Why this calculator is useful

This calculator streamlines a problem that students and professionals often solve repeatedly: finding the pH of a weak acid solution from its concentration and Ka. Instead of working every problem manually, you can test multiple concentrations, compare the approximation with the exact result, and visualize how pH changes as the initial HCN concentration rises or falls. The built in chart is particularly useful for seeing that pH does not scale linearly with concentration because equilibrium chemistry is logarithmic and nonlinear.

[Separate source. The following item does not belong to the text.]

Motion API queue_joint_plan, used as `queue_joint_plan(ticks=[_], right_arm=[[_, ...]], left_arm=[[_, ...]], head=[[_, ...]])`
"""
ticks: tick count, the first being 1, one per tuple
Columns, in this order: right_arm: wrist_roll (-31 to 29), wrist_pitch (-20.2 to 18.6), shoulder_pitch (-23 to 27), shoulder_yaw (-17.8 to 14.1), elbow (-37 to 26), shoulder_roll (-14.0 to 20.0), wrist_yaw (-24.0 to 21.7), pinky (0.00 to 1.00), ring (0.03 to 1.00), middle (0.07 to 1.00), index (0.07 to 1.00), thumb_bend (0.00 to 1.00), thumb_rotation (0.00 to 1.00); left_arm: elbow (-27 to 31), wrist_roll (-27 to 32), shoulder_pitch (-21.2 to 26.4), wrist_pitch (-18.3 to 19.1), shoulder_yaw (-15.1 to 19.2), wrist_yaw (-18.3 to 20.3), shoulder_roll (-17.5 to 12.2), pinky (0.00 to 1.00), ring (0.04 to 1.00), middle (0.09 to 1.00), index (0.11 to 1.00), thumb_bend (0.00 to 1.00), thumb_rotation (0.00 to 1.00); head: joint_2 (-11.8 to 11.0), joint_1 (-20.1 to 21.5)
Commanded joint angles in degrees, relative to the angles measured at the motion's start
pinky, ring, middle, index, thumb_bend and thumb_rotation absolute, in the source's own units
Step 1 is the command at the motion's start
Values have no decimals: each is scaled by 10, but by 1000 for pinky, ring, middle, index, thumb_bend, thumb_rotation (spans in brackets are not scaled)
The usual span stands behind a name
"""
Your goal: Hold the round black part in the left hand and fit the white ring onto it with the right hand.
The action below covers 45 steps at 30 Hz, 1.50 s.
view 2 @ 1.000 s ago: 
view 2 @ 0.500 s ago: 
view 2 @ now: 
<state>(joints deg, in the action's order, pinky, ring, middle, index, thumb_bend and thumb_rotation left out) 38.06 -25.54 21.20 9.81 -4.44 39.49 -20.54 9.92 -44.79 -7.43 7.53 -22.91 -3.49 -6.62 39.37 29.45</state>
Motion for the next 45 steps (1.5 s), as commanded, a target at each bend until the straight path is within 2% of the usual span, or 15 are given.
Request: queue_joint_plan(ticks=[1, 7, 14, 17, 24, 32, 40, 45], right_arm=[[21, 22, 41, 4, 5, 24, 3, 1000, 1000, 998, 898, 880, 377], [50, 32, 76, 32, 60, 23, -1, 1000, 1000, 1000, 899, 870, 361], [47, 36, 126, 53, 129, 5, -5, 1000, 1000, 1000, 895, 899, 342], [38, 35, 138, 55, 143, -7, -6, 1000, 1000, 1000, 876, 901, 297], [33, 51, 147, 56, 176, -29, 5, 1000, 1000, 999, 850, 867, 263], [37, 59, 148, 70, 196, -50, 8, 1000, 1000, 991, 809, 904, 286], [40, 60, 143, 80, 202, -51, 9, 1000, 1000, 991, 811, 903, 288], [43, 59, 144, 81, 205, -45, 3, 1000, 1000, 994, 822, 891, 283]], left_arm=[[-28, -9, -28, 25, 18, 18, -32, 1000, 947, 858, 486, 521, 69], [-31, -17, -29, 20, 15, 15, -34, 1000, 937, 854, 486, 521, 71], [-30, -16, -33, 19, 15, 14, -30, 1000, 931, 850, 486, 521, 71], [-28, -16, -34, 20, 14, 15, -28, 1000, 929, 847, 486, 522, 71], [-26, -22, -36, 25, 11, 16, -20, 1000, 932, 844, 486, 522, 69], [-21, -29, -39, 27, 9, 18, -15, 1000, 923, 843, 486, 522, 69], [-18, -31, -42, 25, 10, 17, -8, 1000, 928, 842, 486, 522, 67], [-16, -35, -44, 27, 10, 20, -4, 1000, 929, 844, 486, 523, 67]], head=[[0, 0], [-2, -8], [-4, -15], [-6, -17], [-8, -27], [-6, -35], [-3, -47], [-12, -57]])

For teaching, the tool helps connect conceptual chemistry with actual numbers. For self study, it provides fast validation of homework steps. For laboratory planning, it offers a quick estimate of acidity under idealized assumptions. Just remember that real samples can deviate due to temperature, ionic strength, mixed equilibria, dissolved salts, or nonideal solution behavior.

Final takeaway

To calculate the pH of a solution by HCN, you treat HCN as a weak acid, write the equilibrium expression, solve for the hydronium concentration, and then convert to pH. The core equation is Ka = x² / (C – x), where x becomes the equilibrium [H⁺]. If the dissociation is very small, the shortcut x ≈ √(KaC) works well. If you want a more rigorous result, use the exact quadratic formula. Either way, the chemistry is governed by the fact that HCN is only weakly ionized in water.

Safety disclaimer: HCN and cyanide related substances are extremely dangerous. This calculator is intended for educational and computational use only. Do not use it as a substitute for professional chemical safety procedures, institutional training, or regulatory guidance.